Hello, dear debian fellows!

Please forgive my paranoid anonymity, in view of the last section of
this message.

1) My problem:

I have happily used debian since 1995 (0.93R6 if I recall?). But since I
installed 2.1 on my new PC at work, about a year ago, that machine
undergoes about a crash per month in average. Nothing to scare a
windblows user, of course, but unbearable for someone who knows this
should not be so. Especially as these crashes are unrecoverable: screen
frozen, mouse/keyboard frozen (no vt switching nor clean reboot
possible) and even no access from outside through the network. Thus no
alternative to the brutal power switchoff, with subsequent fsck'ing of
the whole disk.

When does this happen? Always with a heavy load (2-3 users on a 128Mb
pentium
400, each with several windows, netscape, emacs etc + some compilation
or latex2html going on); always with at least one remote ssh login. I
also sometimes had the impression of the mouse freezing temporarily
before the total crash, but you know how short time causality can be
violated in the human brain.

2) Software problems?

In the beginning, I attributed this to the network interface card
(3C905C=Tornado) that was not officially supported by Donald Becker's
3C59x
driver.

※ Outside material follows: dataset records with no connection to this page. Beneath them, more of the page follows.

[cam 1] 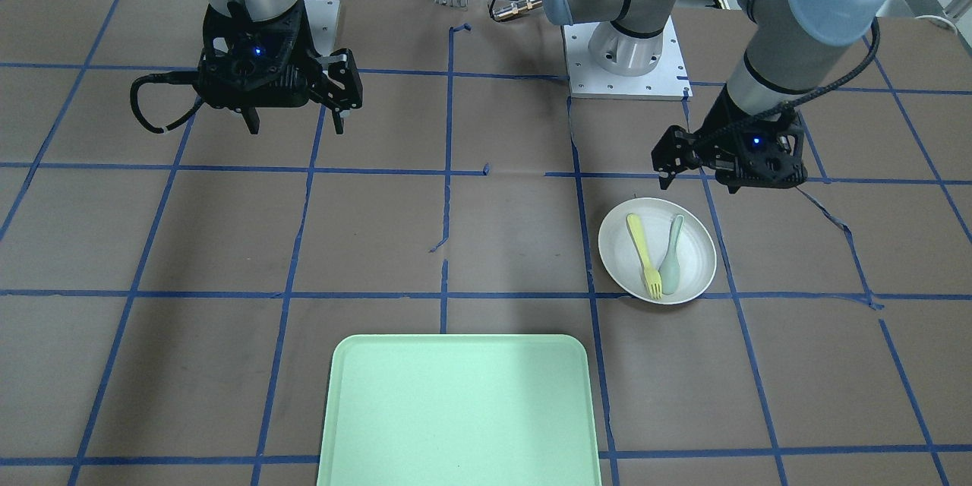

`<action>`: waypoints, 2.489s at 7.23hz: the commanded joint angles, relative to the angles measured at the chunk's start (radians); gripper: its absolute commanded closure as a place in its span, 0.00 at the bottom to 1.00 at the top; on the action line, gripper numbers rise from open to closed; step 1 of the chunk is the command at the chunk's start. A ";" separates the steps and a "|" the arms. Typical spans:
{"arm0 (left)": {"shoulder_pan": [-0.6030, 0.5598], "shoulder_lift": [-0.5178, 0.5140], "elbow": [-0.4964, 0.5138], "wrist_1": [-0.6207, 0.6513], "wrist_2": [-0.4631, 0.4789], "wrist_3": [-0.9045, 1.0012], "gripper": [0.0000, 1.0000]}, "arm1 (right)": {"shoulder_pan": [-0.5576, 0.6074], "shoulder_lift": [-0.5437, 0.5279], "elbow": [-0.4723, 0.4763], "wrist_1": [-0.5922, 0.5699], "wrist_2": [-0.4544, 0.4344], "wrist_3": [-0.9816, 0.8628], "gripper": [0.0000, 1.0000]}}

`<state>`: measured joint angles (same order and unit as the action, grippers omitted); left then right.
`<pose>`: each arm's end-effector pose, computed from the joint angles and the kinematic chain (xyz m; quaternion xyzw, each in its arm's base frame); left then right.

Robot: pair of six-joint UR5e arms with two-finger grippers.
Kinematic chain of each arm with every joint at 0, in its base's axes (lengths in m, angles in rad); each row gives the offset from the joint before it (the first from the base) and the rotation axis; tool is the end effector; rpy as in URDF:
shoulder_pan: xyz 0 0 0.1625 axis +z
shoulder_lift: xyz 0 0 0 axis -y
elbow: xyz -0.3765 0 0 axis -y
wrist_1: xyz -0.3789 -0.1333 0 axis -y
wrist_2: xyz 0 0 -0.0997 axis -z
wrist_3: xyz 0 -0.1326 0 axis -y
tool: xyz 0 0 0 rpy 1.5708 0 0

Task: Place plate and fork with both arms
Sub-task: 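Lower the left gripper to the white plate rim and grasp it, then carry the plate with the left gripper onto the green tray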

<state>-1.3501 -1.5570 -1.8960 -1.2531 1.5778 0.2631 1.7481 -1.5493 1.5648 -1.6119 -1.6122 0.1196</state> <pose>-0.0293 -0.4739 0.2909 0.0212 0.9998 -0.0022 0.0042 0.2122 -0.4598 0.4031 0.0286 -0.9993 0.0157 0.0186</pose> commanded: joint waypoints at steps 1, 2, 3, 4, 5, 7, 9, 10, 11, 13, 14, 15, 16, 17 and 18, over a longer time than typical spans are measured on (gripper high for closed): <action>0.194 -0.034 -0.254 0.287 -0.046 0.167 0.03 | 0.001 0.000 0.003 0.001 0.000 0.002 0.00; 0.262 -0.072 -0.305 0.372 -0.106 0.214 0.06 | 0.001 0.001 0.003 0.001 0.000 0.000 0.00; 0.288 -0.119 -0.310 0.418 -0.108 0.220 0.19 | 0.001 0.001 0.003 0.001 0.000 0.000 0.00; 0.289 -0.170 -0.311 0.466 -0.108 0.220 0.26 | 0.002 0.001 0.003 0.001 0.000 0.000 0.00; 0.289 -0.208 -0.313 0.513 -0.108 0.219 0.29 | 0.002 0.003 0.003 0.001 0.000 0.000 0.00; 0.285 -0.262 -0.308 0.561 -0.111 0.211 0.64 | 0.002 0.002 0.003 0.001 0.000 0.002 0.00; 0.279 -0.255 -0.292 0.548 -0.111 0.209 1.00 | 0.004 0.003 0.003 0.003 0.000 0.002 0.00; 0.276 -0.255 -0.272 0.500 -0.142 0.206 1.00 | 0.005 0.003 0.003 0.003 0.002 0.002 0.00; 0.273 -0.255 -0.234 0.447 -0.195 0.206 1.00 | 0.005 0.002 0.003 0.003 0.000 0.002 0.00; 0.246 -0.274 -0.102 0.281 -0.420 0.188 1.00 | 0.005 0.003 0.003 0.001 0.000 0.000 0.00; 0.220 -0.305 -0.048 0.276 -0.488 0.121 1.00 | 0.005 0.003 0.003 0.001 0.000 0.002 0.00; 0.124 -0.354 0.034 0.282 -0.504 0.075 1.00 | 0.005 0.003 0.003 0.003 0.000 0.002 0.00; 0.015 -0.421 0.170 0.270 -0.493 -0.058 1.00 | 0.007 0.003 0.003 0.001 0.002 0.002 0.00; -0.080 -0.504 0.269 0.270 -0.470 -0.149 1.00 | 0.007 0.006 0.003 0.000 0.002 0.002 0.00; -0.149 -0.575 0.338 0.271 -0.397 -0.244 1.00 | 0.008 0.009 0.001 0.000 -0.002 0.002 0.00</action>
<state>-1.3994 -2.0406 -1.6620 -0.9812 1.1182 0.1390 1.7552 -1.5435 1.5675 -1.6115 -1.6115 0.1212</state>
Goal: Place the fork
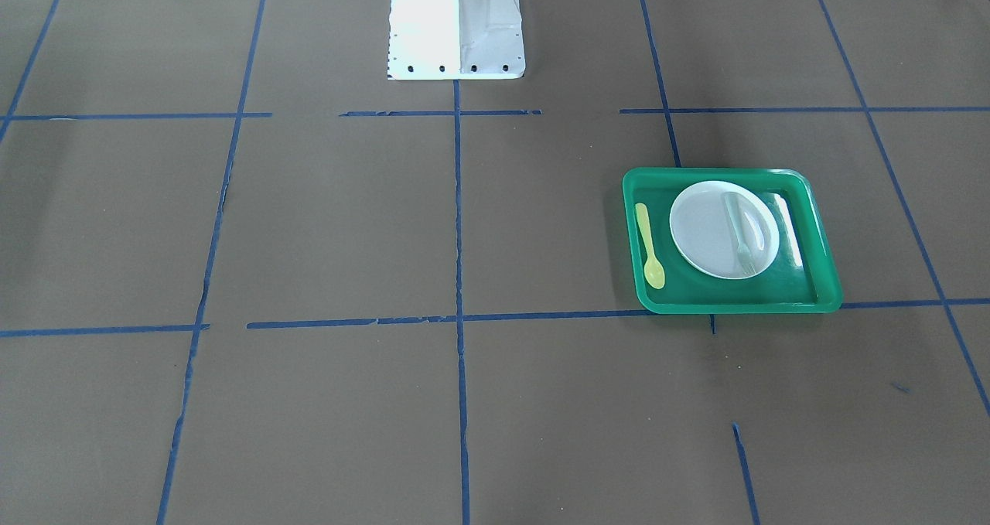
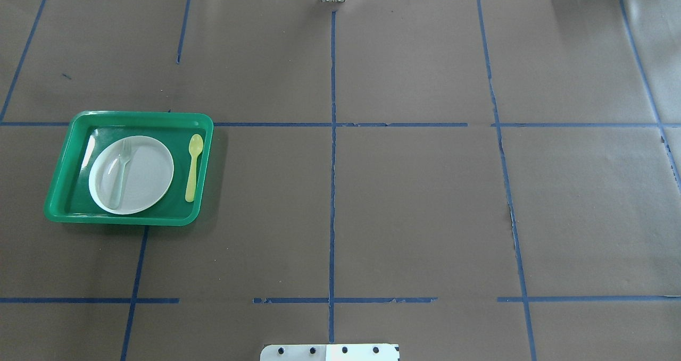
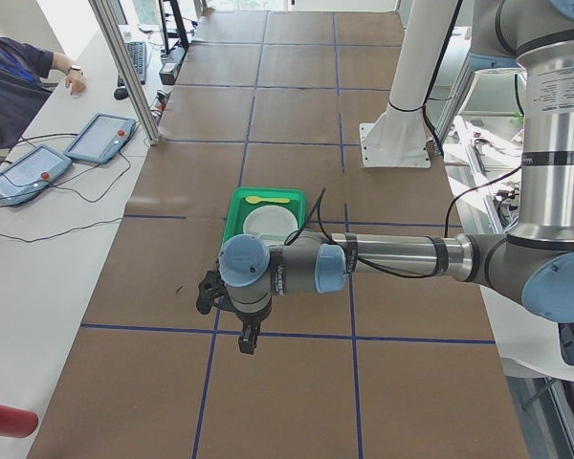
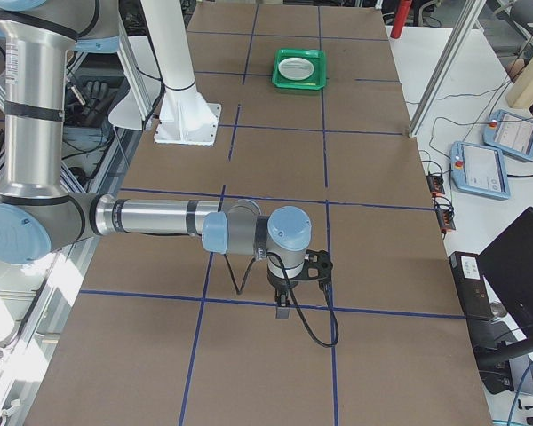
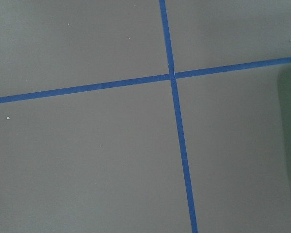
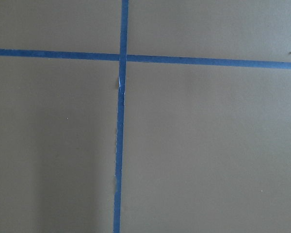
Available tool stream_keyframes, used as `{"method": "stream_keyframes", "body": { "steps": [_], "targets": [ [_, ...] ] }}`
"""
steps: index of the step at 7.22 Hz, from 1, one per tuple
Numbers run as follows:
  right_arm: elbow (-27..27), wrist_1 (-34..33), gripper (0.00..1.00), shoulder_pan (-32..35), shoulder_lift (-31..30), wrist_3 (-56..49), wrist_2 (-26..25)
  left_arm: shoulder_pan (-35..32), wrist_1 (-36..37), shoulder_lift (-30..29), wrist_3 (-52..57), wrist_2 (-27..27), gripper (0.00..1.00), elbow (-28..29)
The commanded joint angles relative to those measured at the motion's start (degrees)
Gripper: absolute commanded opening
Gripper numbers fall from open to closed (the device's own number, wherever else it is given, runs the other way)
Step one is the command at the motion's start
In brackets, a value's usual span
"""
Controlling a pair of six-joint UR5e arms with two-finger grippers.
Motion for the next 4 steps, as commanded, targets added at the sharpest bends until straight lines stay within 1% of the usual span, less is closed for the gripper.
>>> {"method": "stream_keyframes", "body": {
  "steps": [1, 2, 4],
  "targets": [
    [0.0, 0.0, 1.00, 0.0, 0.0, 0.0, 0.0, 0.1, -0.4, 0.0, 0.3, 0.3, 1.00, 0.5],
    [0.0, 0.0, 1.00, 0.0, 0.0, 0.0, 0.0, 0.2, -0.5, -0.4, 0.3, -0.1, 1.00, 2.0],
    [0.0, 0.0, 1.00, 0.0, 0.0, 0.0, 0.0, 1.1, -3.1, -1.2, -0.9, -0.3, 1.00, 1.3]
  ]
}}
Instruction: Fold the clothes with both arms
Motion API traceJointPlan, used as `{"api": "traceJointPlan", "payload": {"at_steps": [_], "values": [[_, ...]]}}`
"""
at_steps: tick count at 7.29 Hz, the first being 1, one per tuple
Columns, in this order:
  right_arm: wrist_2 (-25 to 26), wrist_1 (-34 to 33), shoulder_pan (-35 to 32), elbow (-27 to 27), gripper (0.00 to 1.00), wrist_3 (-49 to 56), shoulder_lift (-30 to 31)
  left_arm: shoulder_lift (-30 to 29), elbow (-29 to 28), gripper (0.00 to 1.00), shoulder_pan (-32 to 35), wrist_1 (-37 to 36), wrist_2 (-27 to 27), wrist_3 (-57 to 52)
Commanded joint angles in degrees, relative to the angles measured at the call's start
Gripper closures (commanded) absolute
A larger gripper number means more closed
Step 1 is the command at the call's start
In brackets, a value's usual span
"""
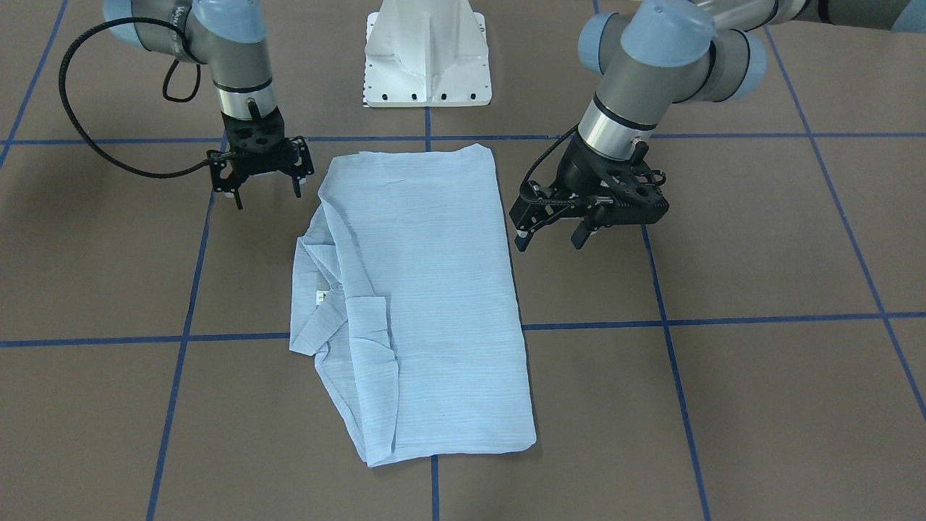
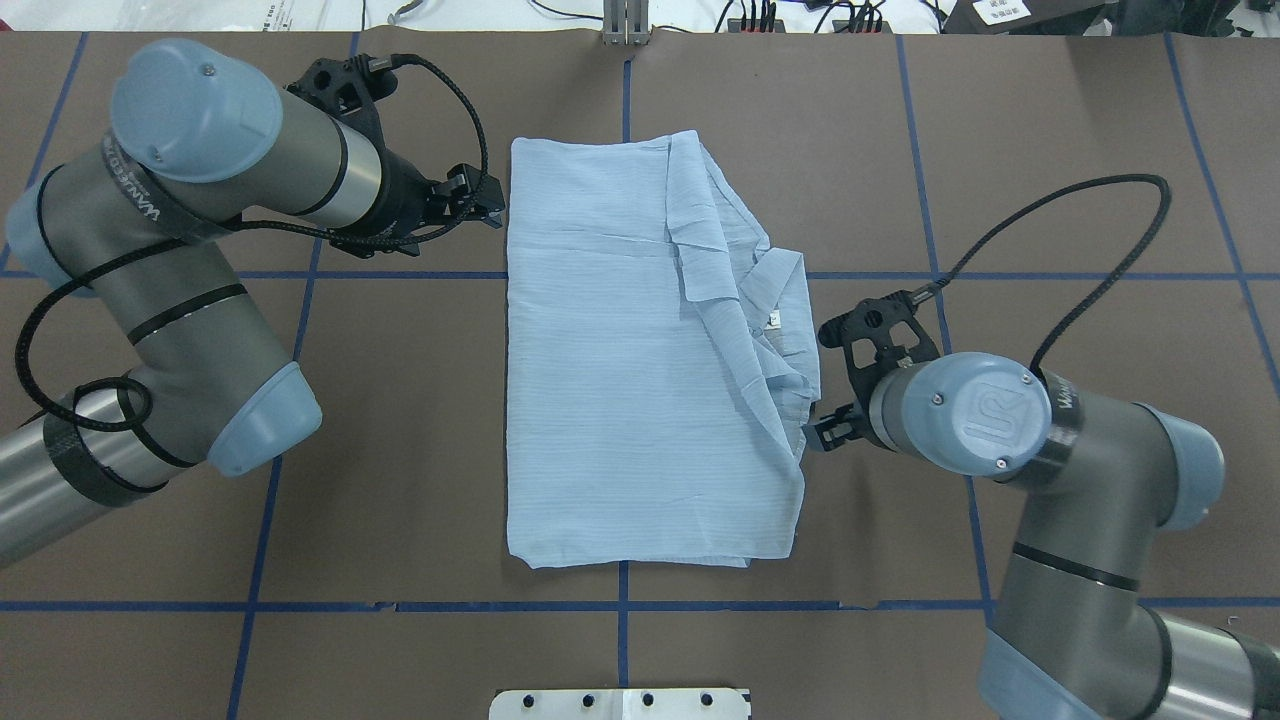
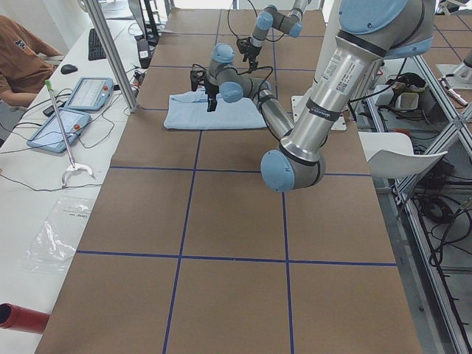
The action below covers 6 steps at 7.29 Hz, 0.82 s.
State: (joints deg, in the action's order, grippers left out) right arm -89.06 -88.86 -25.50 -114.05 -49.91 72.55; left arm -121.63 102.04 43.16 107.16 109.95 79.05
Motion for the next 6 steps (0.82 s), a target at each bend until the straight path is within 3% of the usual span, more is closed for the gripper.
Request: {"api": "traceJointPlan", "payload": {"at_steps": [1,3,6], "values": [[0.02,0.35,-1.12,9.07,0.0,0.52,-9.69,0.16,-0.52,0.0,0.0,0.24,0.0,-0.13],[0.2,0.44,-1.48,19.78,0.0,2.18,-19.07,0.78,-1.75,0.0,-0.09,3.39,0.0,-0.39],[0.29,0.44,-1.48,21.85,0.0,4.64,-18.59,0.78,-2.9,0.0,-0.09,4.72,0.0,-0.04]]}}
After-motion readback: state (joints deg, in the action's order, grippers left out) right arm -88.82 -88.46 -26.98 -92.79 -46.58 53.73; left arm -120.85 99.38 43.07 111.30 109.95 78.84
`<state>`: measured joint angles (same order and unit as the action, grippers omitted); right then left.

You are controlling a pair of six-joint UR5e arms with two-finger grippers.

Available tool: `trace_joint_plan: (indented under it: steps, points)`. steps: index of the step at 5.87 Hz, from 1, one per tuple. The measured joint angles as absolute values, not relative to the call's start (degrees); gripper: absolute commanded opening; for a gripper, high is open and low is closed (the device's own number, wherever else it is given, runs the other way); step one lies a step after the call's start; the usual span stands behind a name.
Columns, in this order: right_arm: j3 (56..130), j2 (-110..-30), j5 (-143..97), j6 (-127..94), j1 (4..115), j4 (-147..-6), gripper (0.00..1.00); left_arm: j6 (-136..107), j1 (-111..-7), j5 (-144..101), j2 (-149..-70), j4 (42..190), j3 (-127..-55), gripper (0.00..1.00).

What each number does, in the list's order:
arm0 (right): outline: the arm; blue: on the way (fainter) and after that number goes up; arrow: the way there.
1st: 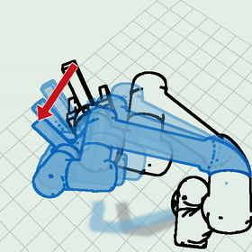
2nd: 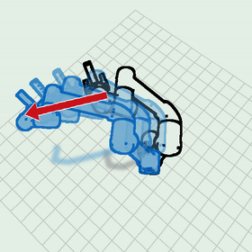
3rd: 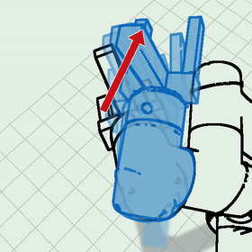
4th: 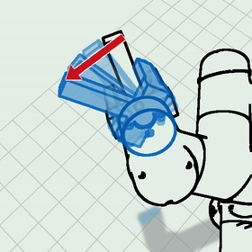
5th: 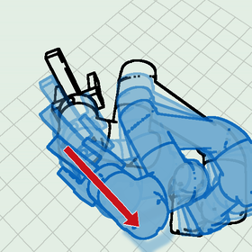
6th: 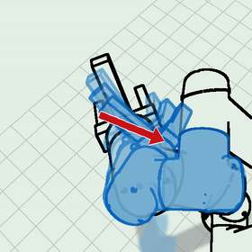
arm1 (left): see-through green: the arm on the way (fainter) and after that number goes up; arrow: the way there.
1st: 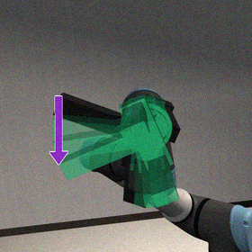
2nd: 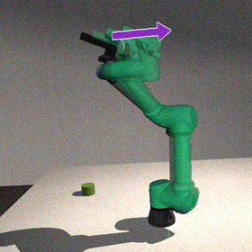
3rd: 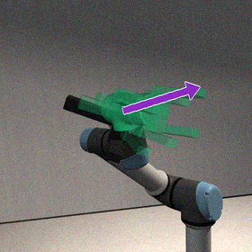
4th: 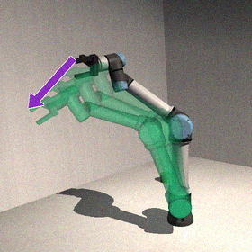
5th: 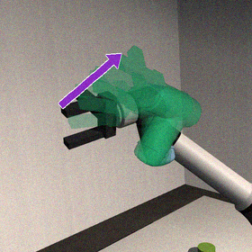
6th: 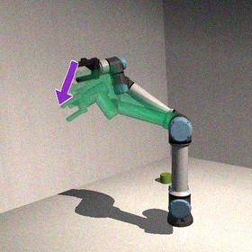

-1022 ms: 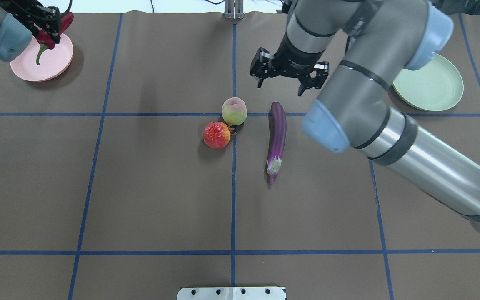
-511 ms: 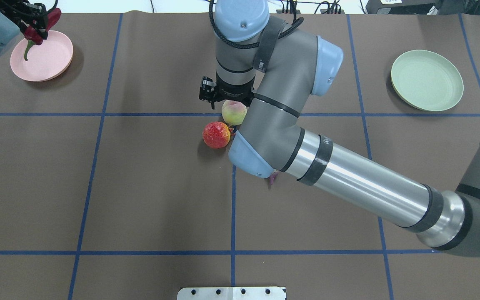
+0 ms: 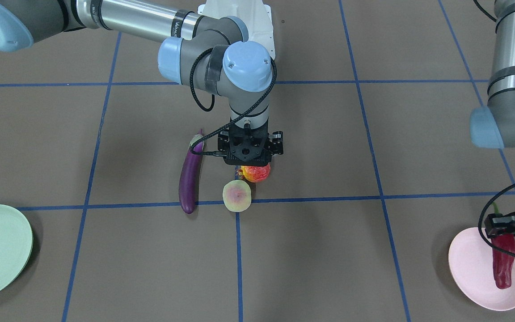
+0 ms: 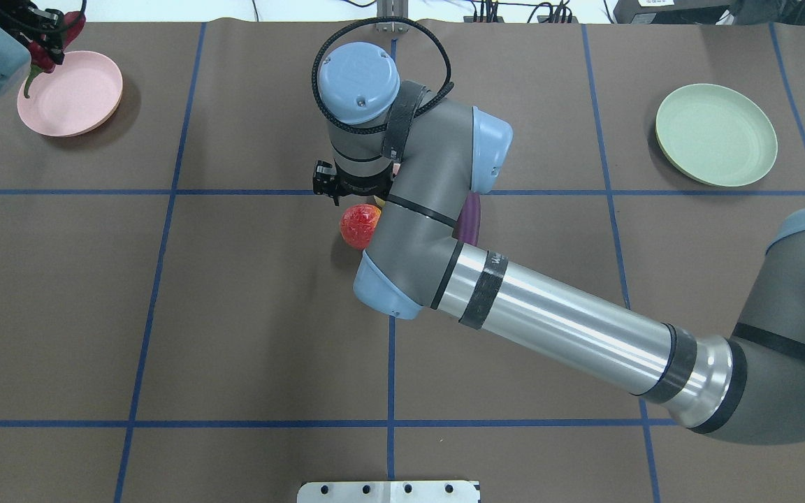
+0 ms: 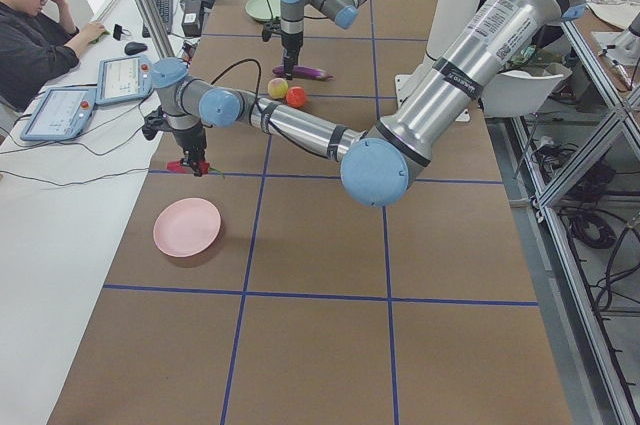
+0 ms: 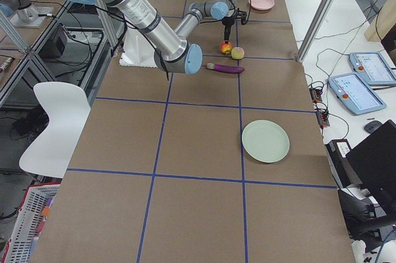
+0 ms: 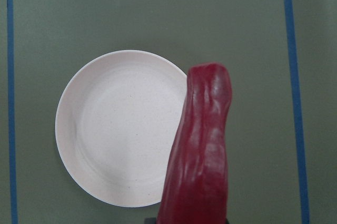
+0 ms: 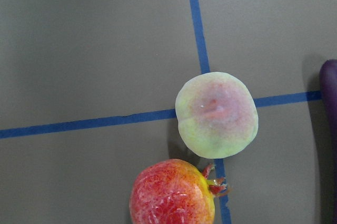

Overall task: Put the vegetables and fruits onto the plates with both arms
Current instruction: 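Lower chili onto pink plate while right gripper grasps the pomegranate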

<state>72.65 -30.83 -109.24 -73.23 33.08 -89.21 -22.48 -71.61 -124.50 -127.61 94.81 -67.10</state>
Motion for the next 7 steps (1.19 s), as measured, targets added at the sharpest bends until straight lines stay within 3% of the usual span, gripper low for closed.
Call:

Indeed, a twin sister machine (same install, same hardware
except for an officially supported 3C905B) had no problem whatsoever. So
I fetched the official driver from 3com site, tried a precompiled
mandrake kernel with this 3com driver, but the problem remained. I then
tried various kernel+3C59x pre- or home-compiled versions (2.13, 2.15,
2.17)
but with each I endured at least one crash. I checked the NIC
autoconfigured network parameters with ether-diag, found out half duplex
generated less error messages but nothing more serious. I installed
gnu-accounting package (acct), to see the last commands that were
executed before the crash, but found nothing special.

3) Hardware problems?

Bored with switching kernels, I followed the hardware problem track.
Despite a successful memory test at boot, maybe one of the 2 memory bars
was bad? I ran during the summer on half memory, but it ended up by a
crash again. I switched the memory bar: problem again a month later.
Maybe the NIC slot was bad? I switched with the soundcard last week. No
crash yet, but I have reasons to believe it won't help.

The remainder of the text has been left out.